Overview
- The Google Quantum AI whitepaper, published Tuesday, estimates Shor‑style attacks on secp256k1 could run with about 1,200–1,450 logical qubits and fewer than 500,000 physical qubits, a drop of roughly 20x from earlier public figures.
- Researchers model a live “on‑spend” theft where a fast‑clock machine derives a private key in about nine minutes after a transaction reveals its public key, giving roughly a 41% chance to beat Bitcoin’s 10‑minute block time.
- Bitcoin exposure is large today, with about 6.7–6.9 million BTC tied to address types that reveal public keys and more than 1.7 million BTC still in legacy Pay‑to‑Public‑Key outputs, while Taproot’s key‑path design increases on‑chain key exposure when coins are spent.

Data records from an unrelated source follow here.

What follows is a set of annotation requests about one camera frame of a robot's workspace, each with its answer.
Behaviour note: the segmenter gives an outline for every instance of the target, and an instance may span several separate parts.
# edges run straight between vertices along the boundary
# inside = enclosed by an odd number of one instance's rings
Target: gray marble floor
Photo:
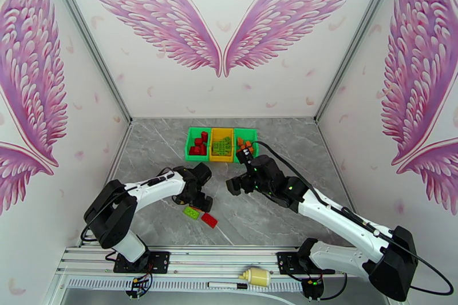
[[[164,167],[187,165],[184,144],[190,126],[241,127],[258,130],[258,139],[289,160],[317,189],[342,205],[348,198],[311,119],[138,119],[121,158],[116,178],[140,181]],[[267,153],[260,147],[260,153]],[[139,211],[132,230],[149,245],[288,245],[299,246],[307,237],[346,244],[327,228],[277,206],[260,193],[232,196],[226,180],[245,172],[238,164],[208,163],[212,178],[204,192],[213,197],[211,211],[218,225],[211,229],[200,219],[182,213],[183,206],[164,199]],[[291,173],[279,163],[285,174]]]

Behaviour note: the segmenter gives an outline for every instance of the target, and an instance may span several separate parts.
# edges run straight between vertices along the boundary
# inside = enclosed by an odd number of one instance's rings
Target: glue bottle
[[[268,287],[270,284],[270,273],[260,268],[249,268],[239,276],[239,279],[247,280],[253,286]]]

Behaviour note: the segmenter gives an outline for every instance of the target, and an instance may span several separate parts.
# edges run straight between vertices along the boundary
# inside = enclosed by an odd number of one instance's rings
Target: angel wing mural
[[[64,73],[50,0],[5,0],[0,17],[0,94],[28,149],[0,141],[0,214],[31,176],[53,174],[53,144],[65,135]]]
[[[339,9],[346,0],[254,0],[224,55],[191,0],[99,0],[135,34],[177,63],[209,66],[227,77],[235,66],[268,63]]]
[[[397,143],[392,165],[421,175],[428,199],[458,212],[458,140],[426,146],[458,74],[455,0],[395,0],[385,60],[384,133]]]

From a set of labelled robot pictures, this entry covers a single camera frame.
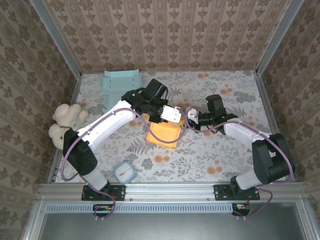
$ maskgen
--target gray floor
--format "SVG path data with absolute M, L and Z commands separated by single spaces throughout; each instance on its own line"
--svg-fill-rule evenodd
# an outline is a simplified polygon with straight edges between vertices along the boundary
M 230 213 L 47 214 L 40 240 L 304 240 L 295 204 L 272 203 L 246 220 Z

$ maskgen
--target floral wallpaper
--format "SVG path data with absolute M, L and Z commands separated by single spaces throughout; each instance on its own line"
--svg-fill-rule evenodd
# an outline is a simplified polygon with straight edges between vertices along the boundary
M 56 149 L 48 135 L 75 78 L 28 0 L 0 1 L 0 239 L 23 234 Z
M 262 78 L 320 223 L 320 1 L 303 2 Z
M 44 0 L 83 72 L 254 69 L 289 0 Z
M 77 102 L 89 111 L 85 125 L 103 115 L 102 74 L 83 74 Z M 269 133 L 270 128 L 255 81 L 255 72 L 246 71 L 147 71 L 142 84 L 157 79 L 169 88 L 170 105 L 186 108 L 199 106 L 207 112 L 206 97 L 220 94 L 229 113 L 234 113 L 256 129 Z M 123 161 L 134 166 L 134 182 L 215 182 L 253 168 L 252 152 L 244 144 L 222 133 L 194 133 L 187 130 L 175 149 L 146 141 L 147 129 L 136 118 L 105 139 L 94 154 L 98 167 L 110 182 L 117 182 L 114 169 Z M 56 183 L 63 183 L 61 168 Z M 66 164 L 65 176 L 75 169 Z M 82 182 L 76 177 L 74 182 Z

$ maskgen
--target light blue box
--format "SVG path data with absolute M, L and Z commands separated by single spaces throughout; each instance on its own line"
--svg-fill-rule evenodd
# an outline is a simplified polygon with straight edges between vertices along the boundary
M 103 104 L 106 107 L 106 109 L 112 109 L 120 100 L 121 97 L 126 93 L 127 91 L 124 91 L 123 94 L 110 94 L 110 95 L 104 95 L 103 97 Z
M 104 94 L 109 94 L 113 91 L 130 91 L 141 88 L 142 75 L 138 74 L 131 77 L 107 77 L 101 79 L 101 88 Z
M 109 78 L 127 78 L 139 74 L 139 69 L 128 71 L 104 71 L 104 76 Z

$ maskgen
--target orange block
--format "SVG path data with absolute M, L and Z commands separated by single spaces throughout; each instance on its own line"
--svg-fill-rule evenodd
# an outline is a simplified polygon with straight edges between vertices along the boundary
M 161 122 L 161 123 L 151 123 L 150 126 L 151 131 L 161 140 L 163 141 L 173 141 L 176 140 L 180 135 L 180 125 L 174 122 Z M 150 143 L 164 146 L 166 148 L 175 149 L 177 146 L 177 142 L 174 143 L 163 143 L 158 141 L 148 132 L 146 136 L 146 140 Z

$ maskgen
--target perforated metal strip
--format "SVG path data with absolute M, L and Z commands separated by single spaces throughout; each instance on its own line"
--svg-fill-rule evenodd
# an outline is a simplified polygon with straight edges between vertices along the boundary
M 47 205 L 46 213 L 92 213 L 92 203 L 51 203 Z M 231 203 L 118 203 L 115 213 L 232 213 Z

- Ethereum faces broader at‑rest risks across accounts, admin keys and validator stake, including estimates for 20.5 million ETH in top accounts, about 2.5 million ETH behind admin keys, and roughly 37 million ETH in BLS‑based consensus stake, even as its 12‑second blocks make on‑spend attacks harder.
- Google withheld attack circuits, used a zero‑knowledge proof to validate resource claims, and said it informed U.S. authorities; no machine can run these attacks today, but Google’s 2029 migration target and industry guidance urge PQC adoption, end of address reuse, and coordinated wallet and protocol upgrades.